Description of the task: Reproduce every line of the material, exactly as given.
§
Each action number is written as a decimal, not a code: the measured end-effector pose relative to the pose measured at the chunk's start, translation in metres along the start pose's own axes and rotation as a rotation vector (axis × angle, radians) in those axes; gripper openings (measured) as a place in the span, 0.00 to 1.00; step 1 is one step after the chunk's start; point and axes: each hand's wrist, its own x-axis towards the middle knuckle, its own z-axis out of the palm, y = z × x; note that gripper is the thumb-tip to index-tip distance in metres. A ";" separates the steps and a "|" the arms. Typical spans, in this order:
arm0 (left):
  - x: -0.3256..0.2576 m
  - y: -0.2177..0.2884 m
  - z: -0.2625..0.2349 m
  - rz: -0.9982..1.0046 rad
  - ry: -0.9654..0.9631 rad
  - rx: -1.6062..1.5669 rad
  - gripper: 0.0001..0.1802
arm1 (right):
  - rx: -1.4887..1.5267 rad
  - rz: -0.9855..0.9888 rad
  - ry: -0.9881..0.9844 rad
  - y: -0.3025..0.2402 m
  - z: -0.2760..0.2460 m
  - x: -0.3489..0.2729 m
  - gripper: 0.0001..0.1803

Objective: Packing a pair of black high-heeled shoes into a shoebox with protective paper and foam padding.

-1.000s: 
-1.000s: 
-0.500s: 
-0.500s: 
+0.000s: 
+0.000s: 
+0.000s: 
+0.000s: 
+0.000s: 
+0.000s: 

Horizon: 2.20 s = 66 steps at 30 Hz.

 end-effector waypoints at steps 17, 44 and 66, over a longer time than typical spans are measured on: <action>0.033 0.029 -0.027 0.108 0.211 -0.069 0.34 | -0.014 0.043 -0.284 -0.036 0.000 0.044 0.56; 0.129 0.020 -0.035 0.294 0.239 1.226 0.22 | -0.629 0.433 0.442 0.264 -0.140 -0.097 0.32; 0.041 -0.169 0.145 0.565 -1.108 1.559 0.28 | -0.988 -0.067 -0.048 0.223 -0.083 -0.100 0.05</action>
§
Output of the task:
Each action number is written as a decimal, not a code: the measured end-effector pose relative to the pose measured at the chunk's start, translation in metres along the start pose's own axes and rotation as a rotation vector (axis × angle, radians) in those axes; gripper openings (measured) as a place in the span, 0.00 to 1.00; step 1 is one step after the chunk's start; point and axes: each hand's wrist, its own x-axis towards the middle knuckle, its own z-axis out of the palm, y = z × x; note that gripper is the thumb-tip to index-tip distance in metres. A ";" separates the steps and a "|" the arms. Typical spans, in this order:
arm0 (left):
  - x: -0.3256..0.2576 m
  - y: -0.2177..0.2884 m
  - z: -0.2625..0.2349 m
  - rz: -0.9982..1.0046 rad
  - ry: -0.9654..0.9631 rad
  - rx: -1.6062..1.5669 rad
  - gripper: 0.0001..0.1802
arm1 (right):
  - rx: -1.4887..1.5267 rad
  - rz: -0.9855..0.9888 rad
  - ry: -0.9881..0.9844 rad
  - y: -0.3025..0.2402 m
  - z: -0.2760..0.2460 m
  - x: -0.3489..0.2729 m
  - gripper: 0.0001..0.1803

Objective: Packing a pair of black high-heeled shoes into a shoebox with protective paper and foam padding.

-1.000s: 
-1.000s: 
-0.500s: 
-0.500s: 
+0.000s: 
+0.000s: 
+0.000s: 
+0.000s: 
+0.000s: 
+0.000s: 

Horizon: 2.20 s = 66 steps at 30 Hz.

 end-effector waypoints at steps 17, 44 and 66, over a longer time than typical spans are measured on: <action>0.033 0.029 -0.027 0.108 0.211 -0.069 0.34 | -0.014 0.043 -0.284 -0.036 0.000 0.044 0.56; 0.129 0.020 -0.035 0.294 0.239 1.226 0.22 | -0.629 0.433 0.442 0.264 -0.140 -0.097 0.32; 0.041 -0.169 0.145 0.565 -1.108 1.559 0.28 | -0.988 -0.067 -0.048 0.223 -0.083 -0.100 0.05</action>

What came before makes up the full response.